* **ACTIVITY**
Identify each line in the records below that contains the word "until", and copy it.

[Records excerpted from a collection]
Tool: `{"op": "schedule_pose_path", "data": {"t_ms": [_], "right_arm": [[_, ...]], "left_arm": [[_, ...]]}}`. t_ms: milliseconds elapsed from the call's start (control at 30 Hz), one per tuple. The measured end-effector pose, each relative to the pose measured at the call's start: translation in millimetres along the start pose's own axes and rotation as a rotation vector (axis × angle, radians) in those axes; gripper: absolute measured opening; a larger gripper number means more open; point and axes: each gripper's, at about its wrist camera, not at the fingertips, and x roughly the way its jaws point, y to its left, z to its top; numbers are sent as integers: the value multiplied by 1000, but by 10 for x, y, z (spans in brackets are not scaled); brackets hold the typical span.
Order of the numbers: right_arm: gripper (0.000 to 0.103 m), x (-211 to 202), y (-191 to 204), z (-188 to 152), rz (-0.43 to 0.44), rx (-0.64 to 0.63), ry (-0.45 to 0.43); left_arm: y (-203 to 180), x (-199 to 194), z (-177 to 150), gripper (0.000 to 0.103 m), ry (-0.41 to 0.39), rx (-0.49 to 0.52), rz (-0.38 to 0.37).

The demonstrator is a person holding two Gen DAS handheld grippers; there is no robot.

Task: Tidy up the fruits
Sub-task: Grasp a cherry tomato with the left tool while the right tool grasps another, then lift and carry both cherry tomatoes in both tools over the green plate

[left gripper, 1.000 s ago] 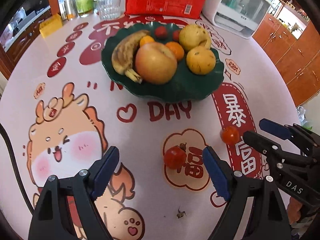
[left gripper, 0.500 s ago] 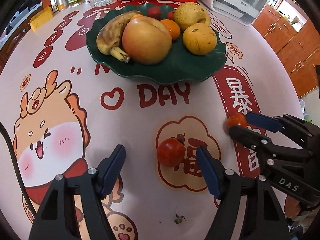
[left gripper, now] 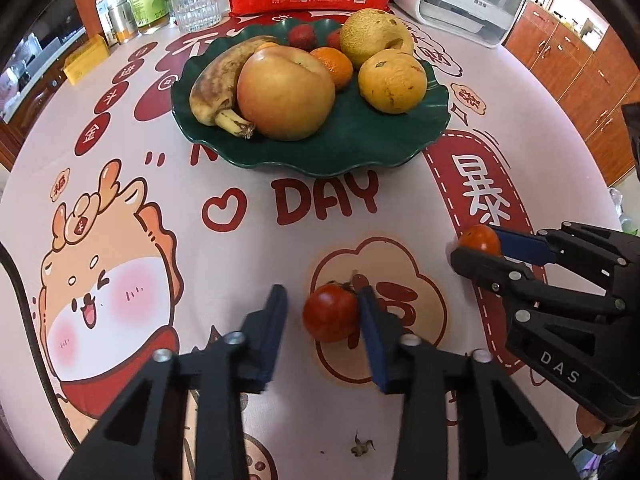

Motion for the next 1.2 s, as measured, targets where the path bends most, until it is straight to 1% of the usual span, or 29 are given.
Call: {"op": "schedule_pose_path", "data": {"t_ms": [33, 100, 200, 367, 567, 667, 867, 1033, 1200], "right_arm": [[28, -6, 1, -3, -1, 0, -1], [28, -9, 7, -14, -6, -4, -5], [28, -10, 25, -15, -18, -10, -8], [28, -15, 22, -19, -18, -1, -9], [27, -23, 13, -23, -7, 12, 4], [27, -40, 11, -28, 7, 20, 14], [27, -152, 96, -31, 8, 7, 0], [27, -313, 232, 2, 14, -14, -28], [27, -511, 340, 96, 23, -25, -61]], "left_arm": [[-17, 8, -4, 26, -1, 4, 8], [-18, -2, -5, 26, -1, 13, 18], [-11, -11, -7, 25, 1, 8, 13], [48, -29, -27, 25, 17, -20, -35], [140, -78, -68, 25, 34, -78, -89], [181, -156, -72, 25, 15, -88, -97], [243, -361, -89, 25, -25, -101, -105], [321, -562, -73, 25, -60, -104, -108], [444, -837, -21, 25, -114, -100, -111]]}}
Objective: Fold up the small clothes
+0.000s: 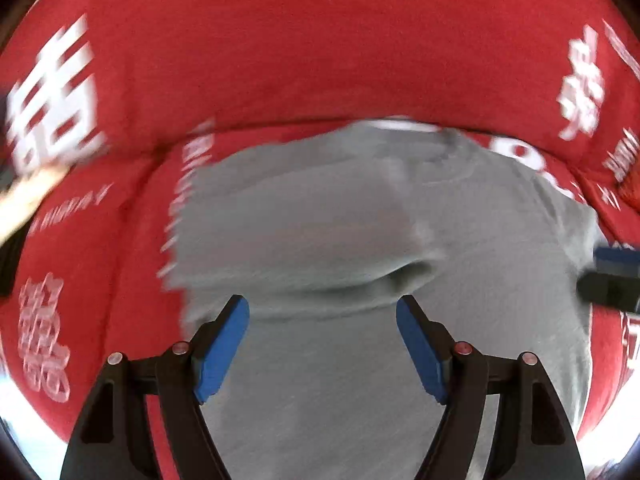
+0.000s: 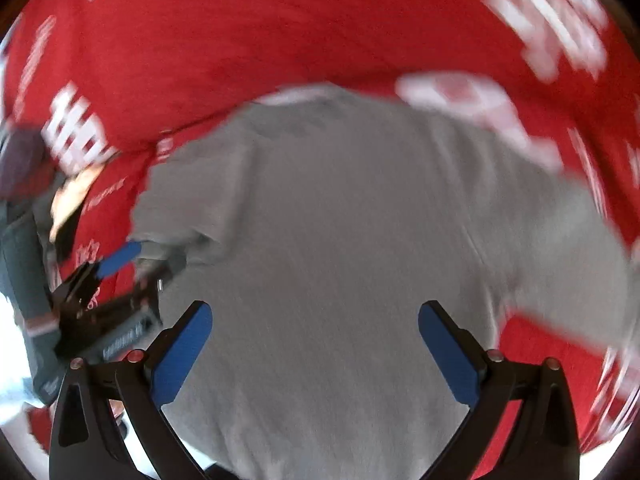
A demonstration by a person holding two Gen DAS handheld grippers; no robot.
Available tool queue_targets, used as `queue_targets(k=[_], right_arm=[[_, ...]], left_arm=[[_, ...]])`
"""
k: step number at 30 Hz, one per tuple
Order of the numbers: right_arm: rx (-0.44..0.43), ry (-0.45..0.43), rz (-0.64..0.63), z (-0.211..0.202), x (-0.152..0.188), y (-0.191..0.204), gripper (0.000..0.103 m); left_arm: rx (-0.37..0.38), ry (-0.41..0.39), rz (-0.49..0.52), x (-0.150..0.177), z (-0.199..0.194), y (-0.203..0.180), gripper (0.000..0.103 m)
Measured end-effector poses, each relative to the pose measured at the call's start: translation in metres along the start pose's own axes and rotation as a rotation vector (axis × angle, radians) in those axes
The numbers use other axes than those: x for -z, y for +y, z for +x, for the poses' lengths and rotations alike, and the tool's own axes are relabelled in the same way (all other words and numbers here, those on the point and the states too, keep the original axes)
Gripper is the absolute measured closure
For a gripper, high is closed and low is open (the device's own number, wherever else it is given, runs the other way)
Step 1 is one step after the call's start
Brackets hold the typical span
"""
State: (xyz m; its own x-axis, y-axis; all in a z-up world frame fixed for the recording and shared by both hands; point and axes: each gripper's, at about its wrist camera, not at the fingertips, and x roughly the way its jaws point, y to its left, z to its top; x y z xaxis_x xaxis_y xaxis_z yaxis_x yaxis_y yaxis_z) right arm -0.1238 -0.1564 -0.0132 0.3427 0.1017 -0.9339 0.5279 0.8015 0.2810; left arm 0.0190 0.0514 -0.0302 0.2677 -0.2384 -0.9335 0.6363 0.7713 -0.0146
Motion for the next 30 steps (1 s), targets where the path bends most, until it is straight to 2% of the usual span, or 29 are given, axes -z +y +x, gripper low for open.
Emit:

* **ANSWER FOR THE TASK**
Motion for the next 1.2 s, as measured, targets where the path bends most, until it is straight to 1% of the usual span, or 29 are given.
Motion for the next 30 steps (1 s), targets where the path bends most, until it is straight to 2% of the usual span, or 29 are given, axes -z +y +x, gripper low for open.

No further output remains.